*** Provided information ***

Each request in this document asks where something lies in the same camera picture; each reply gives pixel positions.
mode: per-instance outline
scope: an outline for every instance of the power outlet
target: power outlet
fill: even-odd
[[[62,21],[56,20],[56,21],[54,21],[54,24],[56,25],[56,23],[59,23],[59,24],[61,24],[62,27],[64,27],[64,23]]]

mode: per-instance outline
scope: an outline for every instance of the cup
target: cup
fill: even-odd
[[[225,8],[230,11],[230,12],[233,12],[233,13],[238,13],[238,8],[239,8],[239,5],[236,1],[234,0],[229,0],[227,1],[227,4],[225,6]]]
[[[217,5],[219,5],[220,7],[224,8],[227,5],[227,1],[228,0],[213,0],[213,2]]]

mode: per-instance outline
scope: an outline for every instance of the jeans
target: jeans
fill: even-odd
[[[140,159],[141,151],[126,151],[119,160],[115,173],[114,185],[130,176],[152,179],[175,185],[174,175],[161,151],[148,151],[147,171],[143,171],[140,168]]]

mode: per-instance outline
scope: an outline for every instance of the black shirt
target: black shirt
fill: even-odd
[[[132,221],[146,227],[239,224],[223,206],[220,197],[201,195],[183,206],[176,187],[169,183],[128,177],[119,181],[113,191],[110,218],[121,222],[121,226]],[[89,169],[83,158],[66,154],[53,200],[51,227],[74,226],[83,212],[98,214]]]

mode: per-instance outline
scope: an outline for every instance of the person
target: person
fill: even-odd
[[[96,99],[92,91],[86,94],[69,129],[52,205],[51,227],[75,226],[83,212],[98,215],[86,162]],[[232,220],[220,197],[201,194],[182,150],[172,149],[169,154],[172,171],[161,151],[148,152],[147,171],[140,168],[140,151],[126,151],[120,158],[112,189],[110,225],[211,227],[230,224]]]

*** End of Provided information ***

Task to complete: Report each line of the data that includes the string "scope".

Answer to this task:
scope: an outline for every instance of the power outlet
scope: an outline for every instance of the cup
scope: an outline for every instance of the jeans
scope: an outline for every instance of the black shirt
scope: an outline for every instance of the person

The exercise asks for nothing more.